Norah Jones – Little Broken Hearts

Der Titel lädt den Hörer zu voreiligen Schlüssen ein: ein weiteres gewohnt ruhiges, von Balladen getragenes, bluesiges, hochqualitatives Norah Jones Album? Sexy, mysteriös, keck sind wohl nicht die ersten Eigenschaften die man ihr andichtet. Zu Unrecht wie sie mit ihrem Fünftling beweist…

Good Morning eröffnet Little Broken Hearts ruhig, eingängig und doch anders als gewohnt. Ob dies am sublim drängenden Piano im Hintergrund liegt oder an den zurückhaltenden, und trotzdem stimmungsgeladenen Streichern, ist schwer zu sagen. Zurück bleibt die stigmatisierende Erkenntnis: Es ist anders und es ist gut. Es ist dieser poppige Beat, welcher der Bluessängerin ihrer Schwermütigkeit beraubt und diese durch eine geheimnisvolle Leichtigkeit ersetzt. Little Broken Hearts glänzt durch einen Variantenreichtum der von modernem Pop in Reinform, über Country aus den 70ern bis in die 60er zurückführt und vorsichtig auf den Spuren von Nancy Sinatra wandelt.

Ohne Norah um ihre wohlverdienten Lorbeeren bringen zu wollen, lässt sich die Ursache für den gewinnbringenden frischen Wind in einer fremden Ressource finden. Jones nahm das Album gemeinsam mit Produzent und Künstler Brian Burton aka Dangermouse auf, welcher zuletzt als Produzent des gelobten neuesten Black Keys Werks El Camino profilierte.

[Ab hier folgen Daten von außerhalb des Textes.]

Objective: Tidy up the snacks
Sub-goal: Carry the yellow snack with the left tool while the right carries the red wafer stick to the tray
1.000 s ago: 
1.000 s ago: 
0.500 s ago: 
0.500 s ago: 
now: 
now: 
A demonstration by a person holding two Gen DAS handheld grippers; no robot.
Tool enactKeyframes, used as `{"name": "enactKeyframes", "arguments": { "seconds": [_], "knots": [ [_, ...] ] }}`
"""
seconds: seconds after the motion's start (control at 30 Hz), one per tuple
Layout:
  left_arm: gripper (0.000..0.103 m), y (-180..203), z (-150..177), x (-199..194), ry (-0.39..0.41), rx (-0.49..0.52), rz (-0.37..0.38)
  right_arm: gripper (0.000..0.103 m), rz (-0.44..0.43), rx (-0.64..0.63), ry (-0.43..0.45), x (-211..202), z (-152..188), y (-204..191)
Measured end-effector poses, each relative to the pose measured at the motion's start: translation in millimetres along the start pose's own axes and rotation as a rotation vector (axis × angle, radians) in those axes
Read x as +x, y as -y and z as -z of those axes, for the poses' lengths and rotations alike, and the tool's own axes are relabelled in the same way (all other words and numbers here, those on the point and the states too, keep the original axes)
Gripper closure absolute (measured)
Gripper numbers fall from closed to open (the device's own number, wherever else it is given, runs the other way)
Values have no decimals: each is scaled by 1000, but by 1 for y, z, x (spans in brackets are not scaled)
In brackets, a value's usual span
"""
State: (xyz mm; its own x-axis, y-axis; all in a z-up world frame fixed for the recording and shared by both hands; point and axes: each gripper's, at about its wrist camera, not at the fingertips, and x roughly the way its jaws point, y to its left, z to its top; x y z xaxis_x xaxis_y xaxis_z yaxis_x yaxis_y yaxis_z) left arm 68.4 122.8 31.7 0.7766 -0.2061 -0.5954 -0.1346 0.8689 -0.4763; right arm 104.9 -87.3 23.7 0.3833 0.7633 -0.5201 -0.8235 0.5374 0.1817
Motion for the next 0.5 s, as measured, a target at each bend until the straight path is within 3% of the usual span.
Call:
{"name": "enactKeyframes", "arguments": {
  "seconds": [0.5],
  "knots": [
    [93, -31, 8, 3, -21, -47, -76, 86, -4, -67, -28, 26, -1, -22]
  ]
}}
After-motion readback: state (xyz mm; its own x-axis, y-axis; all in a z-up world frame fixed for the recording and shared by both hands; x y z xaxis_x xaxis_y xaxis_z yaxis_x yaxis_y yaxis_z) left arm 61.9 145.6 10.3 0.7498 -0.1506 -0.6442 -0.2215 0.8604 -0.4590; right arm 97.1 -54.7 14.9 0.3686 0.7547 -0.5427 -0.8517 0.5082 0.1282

Jones, die bereits auf der Dangermouse Platte Rome einigen Titeln ihre Stimme lieh, schwärmte von der Zusammenarbeit mit Burton:„Es fühlte sich locker an, so gar nicht nach Arbeit.“ Die Früchte ihrer Zusammenarbeit spiegeln sich in den filigranen Momenten der Platte wieder, wenn beispielsweise die minimalistische Stakkatogitarre von wohl platzierten Bassbläsern und –streichern unterbrochen wird, welche Travelin‘ out den Charakter verleihen.

Textlich bleibt Little Broken Hearts seinem Namen treu und berichtet über die gesamte Farbpalette einer Trennung. Dabei durchwandert man sämtliche Stadien von Verlust, Zorn, Trauer bis zum darüber-hinweg-kommen und dies auf offen sympathische Art. „Unsere stundenlangen Unterhaltungen über sehr persönliche Dinge spiegeln sich darin wider. Aber das Album generell ist definitiv aus Norahs Standpunkt verfasst.”